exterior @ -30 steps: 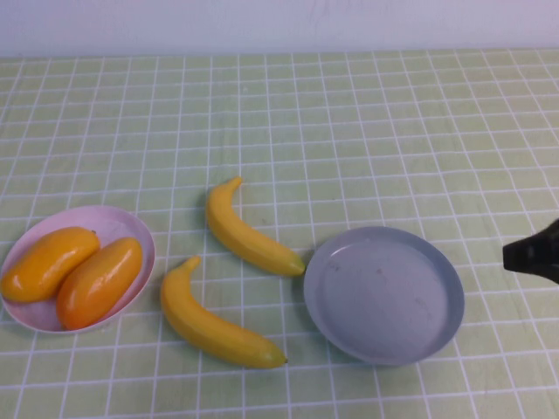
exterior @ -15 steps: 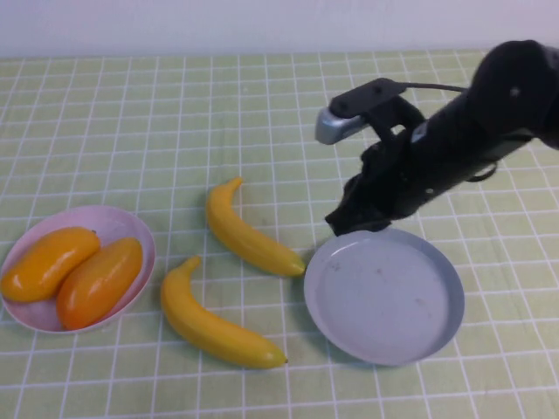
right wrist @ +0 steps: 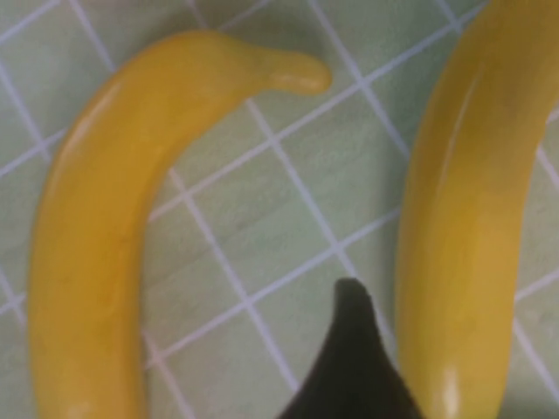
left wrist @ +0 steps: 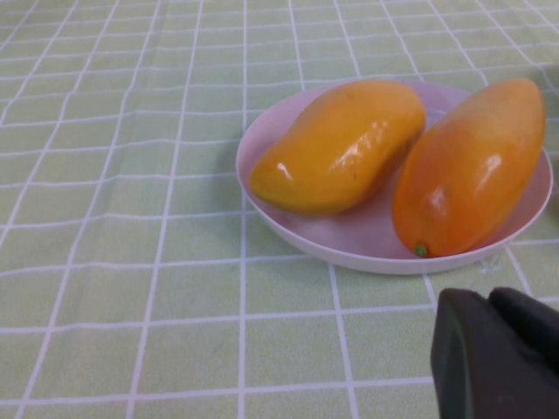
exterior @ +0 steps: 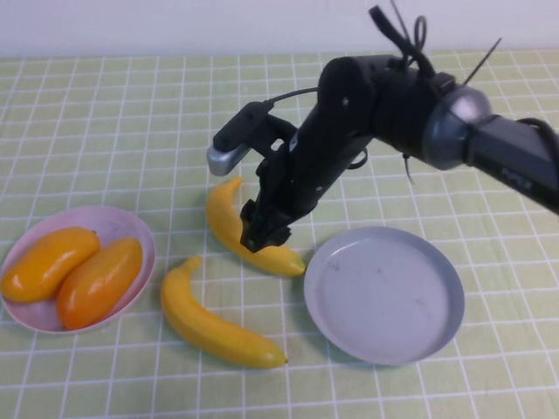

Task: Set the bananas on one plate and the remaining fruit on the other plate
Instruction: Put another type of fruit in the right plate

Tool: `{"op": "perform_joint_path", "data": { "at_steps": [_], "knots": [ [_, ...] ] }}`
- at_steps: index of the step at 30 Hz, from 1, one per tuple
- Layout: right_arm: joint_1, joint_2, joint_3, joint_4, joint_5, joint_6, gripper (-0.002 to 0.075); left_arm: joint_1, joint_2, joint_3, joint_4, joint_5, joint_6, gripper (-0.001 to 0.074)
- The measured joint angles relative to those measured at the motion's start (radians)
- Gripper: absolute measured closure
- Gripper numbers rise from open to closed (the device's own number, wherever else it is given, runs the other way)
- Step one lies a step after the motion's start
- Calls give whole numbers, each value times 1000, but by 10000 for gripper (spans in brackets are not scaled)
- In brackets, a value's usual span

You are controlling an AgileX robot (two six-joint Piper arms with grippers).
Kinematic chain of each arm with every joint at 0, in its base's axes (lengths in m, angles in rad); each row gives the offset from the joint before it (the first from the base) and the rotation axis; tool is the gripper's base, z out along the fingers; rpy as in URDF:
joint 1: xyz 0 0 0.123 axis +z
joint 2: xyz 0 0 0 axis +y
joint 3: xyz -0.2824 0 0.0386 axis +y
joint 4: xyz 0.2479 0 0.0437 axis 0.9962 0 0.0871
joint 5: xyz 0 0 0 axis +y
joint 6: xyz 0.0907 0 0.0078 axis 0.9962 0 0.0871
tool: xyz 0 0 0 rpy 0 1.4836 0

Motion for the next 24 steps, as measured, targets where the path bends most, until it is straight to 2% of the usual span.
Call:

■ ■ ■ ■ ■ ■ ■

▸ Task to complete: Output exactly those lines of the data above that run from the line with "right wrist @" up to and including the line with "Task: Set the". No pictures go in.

▸ Reply:
right wrist @ +0 steps: 
left wrist @ +0 steps: 
exterior @ +0 steps: 

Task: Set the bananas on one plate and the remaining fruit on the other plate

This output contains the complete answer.